##### Available records #####

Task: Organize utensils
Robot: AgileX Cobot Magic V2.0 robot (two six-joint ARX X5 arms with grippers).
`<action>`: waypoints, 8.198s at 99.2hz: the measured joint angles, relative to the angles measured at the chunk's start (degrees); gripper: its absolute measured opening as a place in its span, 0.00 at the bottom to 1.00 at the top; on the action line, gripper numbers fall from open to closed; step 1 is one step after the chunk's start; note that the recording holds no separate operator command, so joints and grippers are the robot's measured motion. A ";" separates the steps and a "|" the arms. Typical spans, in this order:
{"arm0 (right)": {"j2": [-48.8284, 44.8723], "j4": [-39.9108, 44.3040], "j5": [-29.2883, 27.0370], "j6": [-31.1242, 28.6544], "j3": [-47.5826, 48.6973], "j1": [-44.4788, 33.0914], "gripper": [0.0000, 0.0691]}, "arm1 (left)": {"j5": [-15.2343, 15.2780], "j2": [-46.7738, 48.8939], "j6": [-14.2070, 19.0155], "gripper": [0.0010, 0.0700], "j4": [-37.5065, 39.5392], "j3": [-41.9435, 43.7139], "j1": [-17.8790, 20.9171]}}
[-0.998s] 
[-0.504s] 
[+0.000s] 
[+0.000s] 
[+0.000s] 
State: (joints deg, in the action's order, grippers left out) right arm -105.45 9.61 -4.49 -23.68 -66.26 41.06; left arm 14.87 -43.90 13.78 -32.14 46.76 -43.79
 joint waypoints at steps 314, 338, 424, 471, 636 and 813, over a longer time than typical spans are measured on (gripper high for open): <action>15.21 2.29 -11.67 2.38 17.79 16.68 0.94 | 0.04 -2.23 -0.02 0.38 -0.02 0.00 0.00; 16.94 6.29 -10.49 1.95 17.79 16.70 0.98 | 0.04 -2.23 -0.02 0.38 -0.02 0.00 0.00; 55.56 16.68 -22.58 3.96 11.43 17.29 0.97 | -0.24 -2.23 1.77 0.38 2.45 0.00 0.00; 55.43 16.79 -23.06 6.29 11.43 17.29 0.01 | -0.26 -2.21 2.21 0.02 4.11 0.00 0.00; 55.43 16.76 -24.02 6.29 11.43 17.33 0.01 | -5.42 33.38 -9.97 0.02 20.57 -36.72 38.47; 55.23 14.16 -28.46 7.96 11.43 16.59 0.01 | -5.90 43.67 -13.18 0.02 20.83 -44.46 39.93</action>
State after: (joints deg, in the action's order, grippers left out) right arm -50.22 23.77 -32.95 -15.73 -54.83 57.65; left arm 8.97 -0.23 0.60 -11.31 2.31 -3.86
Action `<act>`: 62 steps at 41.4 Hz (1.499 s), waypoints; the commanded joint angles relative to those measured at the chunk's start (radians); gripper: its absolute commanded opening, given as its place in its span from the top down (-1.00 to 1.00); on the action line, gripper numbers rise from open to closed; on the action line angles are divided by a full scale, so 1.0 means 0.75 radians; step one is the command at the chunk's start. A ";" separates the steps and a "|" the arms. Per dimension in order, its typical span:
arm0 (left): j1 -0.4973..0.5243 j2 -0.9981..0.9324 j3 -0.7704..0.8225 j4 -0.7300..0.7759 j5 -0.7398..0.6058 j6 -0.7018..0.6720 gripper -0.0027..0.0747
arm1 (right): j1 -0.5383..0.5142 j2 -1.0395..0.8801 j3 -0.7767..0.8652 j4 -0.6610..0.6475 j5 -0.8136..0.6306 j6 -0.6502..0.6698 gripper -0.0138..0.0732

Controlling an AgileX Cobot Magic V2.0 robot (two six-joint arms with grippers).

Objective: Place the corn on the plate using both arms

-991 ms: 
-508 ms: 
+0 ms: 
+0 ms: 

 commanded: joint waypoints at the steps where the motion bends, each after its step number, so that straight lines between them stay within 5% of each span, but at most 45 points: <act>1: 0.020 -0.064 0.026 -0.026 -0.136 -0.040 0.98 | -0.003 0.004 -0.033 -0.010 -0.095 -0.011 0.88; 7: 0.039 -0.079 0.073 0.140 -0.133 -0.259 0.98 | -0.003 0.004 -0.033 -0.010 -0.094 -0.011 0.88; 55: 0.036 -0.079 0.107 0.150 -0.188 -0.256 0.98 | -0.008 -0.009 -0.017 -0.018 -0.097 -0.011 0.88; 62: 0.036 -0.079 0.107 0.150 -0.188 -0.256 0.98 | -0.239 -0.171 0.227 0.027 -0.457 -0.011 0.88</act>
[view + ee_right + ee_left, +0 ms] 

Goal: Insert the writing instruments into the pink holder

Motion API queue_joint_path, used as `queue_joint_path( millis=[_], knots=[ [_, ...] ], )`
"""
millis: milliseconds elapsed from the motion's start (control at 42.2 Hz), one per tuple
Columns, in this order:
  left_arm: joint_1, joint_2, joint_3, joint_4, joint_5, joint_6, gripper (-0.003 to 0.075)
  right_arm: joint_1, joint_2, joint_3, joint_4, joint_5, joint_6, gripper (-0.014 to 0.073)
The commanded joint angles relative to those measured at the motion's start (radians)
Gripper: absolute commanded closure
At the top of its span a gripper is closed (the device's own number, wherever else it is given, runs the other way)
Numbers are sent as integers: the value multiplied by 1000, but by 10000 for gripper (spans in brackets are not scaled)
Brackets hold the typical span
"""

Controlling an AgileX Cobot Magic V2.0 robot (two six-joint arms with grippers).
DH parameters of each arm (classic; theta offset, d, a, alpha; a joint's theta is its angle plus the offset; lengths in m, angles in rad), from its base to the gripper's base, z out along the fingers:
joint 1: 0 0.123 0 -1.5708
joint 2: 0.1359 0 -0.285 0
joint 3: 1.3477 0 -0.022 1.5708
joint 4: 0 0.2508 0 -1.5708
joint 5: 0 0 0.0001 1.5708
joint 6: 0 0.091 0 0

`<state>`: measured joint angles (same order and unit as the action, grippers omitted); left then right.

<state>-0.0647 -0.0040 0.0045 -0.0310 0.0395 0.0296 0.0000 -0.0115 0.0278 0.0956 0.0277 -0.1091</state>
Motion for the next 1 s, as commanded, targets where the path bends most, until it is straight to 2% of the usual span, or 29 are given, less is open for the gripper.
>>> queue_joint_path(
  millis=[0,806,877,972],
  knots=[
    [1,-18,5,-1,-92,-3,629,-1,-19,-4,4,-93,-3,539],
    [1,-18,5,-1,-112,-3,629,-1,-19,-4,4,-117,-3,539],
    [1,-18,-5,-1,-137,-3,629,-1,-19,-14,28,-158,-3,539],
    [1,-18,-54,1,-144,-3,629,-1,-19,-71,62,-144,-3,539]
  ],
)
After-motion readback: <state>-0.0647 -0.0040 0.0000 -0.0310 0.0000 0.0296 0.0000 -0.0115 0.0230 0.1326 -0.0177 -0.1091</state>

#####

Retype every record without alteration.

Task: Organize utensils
Robot: AgileX Cobot Magic V2.0 robot (two six-joint ARX X5 arms with grippers).
`<action>`: waypoints, 8.198s at 99.2hz: the measured joint angles, relative to the angles measured at the chunk's start (degrees); gripper: its absolute measured opening as a place in its span, 0.00 at the bottom to 1.00 at the top; on the action line, gripper numbers fall from open to closed; step 1 is one step after the chunk's start; note that the recording holds no separate operator command, so joints and grippers are the robot's measured motion. A ";" separates the steps and a "|" the arms. Typical spans, in this order:
{"arm0 (right)": {"j2": [-48.8284, 44.8723], "j4": [-39.9108, 44.3040], "j5": [-29.2883, 27.0370], "j6": [-31.1242, 28.6544], "j3": [-47.5826, 48.6973], "j1": [-44.4788, 33.0914], "gripper": [0.0000, 0.0691]}, "arm1 (left)": {"j5": [-15.2343, 15.2780], "j2": [-46.7738, 48.8939], "j6": [-14.2070, 19.0155], "gripper": [0.0010, 0.0700], "j4": [-37.5065, 39.5392], "j3": [-41.9435, 43.7139], "j1": [-17.8790, 20.9171]}}
[-0.998s] 
[-0.504s] 
[+0.000s] 
[+0.000s] 
[+0.000s] 
State: (joints deg, in the action's order, grippers left out) right arm -105.45 9.61 -4.49 -23.68 -66.26 41.06; left arm 14.87 -43.90 13.78 -32.14 46.76 -43.79
 joint waypoints at steps 314, 338, 424, 471, 636 and 813, over a longer time than typical spans are measured on (gripper high for open): <action>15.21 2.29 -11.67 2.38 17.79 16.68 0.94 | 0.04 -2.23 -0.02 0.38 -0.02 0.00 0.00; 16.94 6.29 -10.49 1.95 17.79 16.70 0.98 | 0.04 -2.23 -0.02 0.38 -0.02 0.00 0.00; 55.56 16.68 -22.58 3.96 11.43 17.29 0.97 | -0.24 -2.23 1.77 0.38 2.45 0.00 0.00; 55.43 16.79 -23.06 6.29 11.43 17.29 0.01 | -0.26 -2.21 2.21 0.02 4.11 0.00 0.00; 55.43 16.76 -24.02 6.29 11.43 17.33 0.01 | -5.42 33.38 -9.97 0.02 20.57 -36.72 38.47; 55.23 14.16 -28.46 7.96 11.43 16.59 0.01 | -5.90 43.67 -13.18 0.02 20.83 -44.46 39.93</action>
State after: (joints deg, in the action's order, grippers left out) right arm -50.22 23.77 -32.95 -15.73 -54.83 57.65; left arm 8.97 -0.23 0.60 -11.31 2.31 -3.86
Action `<act>`: 62 steps at 41.4 Hz (1.499 s), waypoints; the commanded joint angles relative to those measured at the chunk's start (radians); gripper: its absolute commanded opening, given as its place in its span from the top down (-1.00 to 1.00); on the action line, gripper numbers rise from open to closed; on the action line angles are divided by a full scale, so 1.0 means 0.75 radians; step one is the command at the chunk's start. A ";" separates the steps and a "|" the arms. Per dimension in order, its typical span:
arm0 (left): j1 -0.4973..0.5243 j2 -0.9981..0.9324 j3 -0.7704..0.8225 j4 -0.7300..0.7759 j5 -0.7398..0.6058 j6 -0.7018..0.6720 gripper -0.0027..0.0747
arm1 (right): j1 -0.5383..0.5142 j2 -1.0395..0.8801 j3 -0.7767..0.8652 j4 -0.6610..0.6475 j5 -0.8136..0.6306 j6 -0.6502..0.6698 gripper -0.0138..0.0732

Controlling an AgileX Cobot Magic V2.0 robot (two six-joint arms with grippers).

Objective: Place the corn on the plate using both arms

-991 ms: 
-508 ms: 
+0 ms: 
+0 ms: 

 commanded: joint waypoints at the steps where the motion bends, each after its step number, so that straight lines between them stay within 5% of each span, but at most 45 points: <act>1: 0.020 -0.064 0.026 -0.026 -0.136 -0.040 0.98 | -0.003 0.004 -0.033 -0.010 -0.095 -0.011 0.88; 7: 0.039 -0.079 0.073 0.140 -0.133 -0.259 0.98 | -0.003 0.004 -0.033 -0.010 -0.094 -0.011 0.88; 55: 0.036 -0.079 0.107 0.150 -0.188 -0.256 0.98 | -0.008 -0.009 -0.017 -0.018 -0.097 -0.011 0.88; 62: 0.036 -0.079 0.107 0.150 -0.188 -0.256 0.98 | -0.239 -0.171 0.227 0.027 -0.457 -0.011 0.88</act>
[view + ee_right + ee_left, +0 ms] 

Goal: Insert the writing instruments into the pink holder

Motion API queue_joint_path, used as `queue_joint_path( millis=[_], knots=[ [_, ...] ], )`
"""
millis: milliseconds elapsed from the motion's start (control at 42.2 Hz), one per tuple
Columns, in this order:
  left_arm: joint_1, joint_2, joint_3, joint_4, joint_5, joint_6, gripper (-0.003 to 0.075)
  right_arm: joint_1, joint_2, joint_3, joint_4, joint_5, joint_6, gripper (-0.014 to 0.073)
The commanded joint angles relative to those measured at the motion's start (radians)
Gripper: absolute commanded closure
At the top of its span a gripper is closed (the device's own number, wherever else it is given, runs the other way)
Numbers are sent as integers: the value multiplied by 1000, but by 10000 for gripper (spans in brackets are not scaled)
Brackets hold the typical span
"""

Controlling an AgileX Cobot Magic V2.0 robot (two six-joint arms with grippers).
DH parameters of each arm (classic; theta offset, d, a, alpha; a joint's theta is its angle plus the offset; lengths in m, angles in rad), from its base to the gripper's base, z out along the fingers:
joint 1: 0 0.123 0 -1.5708
joint 2: 0.1359 0 -0.285 0
joint 3: 1.3477 0 -0.022 1.5708
joint 4: 0 0.2508 0 -1.5708
joint 5: 0 0 0.0001 1.5708
joint 6: 0 0.091 0 0

`<state>`: measured joint angles (same order and unit as the action, grippers omitted); left then right.

<state>-0.0647 -0.0040 0.0045 -0.0310 0.0395 0.0296 0.0000 -0.0115 0.0278 0.0956 0.0277 -0.1091</state>
Motion for the next 1 s, as commanded, targets where the path bends most, until it is straight to 2% of the usual span, or 29 are given, less is open for the gripper.
>>> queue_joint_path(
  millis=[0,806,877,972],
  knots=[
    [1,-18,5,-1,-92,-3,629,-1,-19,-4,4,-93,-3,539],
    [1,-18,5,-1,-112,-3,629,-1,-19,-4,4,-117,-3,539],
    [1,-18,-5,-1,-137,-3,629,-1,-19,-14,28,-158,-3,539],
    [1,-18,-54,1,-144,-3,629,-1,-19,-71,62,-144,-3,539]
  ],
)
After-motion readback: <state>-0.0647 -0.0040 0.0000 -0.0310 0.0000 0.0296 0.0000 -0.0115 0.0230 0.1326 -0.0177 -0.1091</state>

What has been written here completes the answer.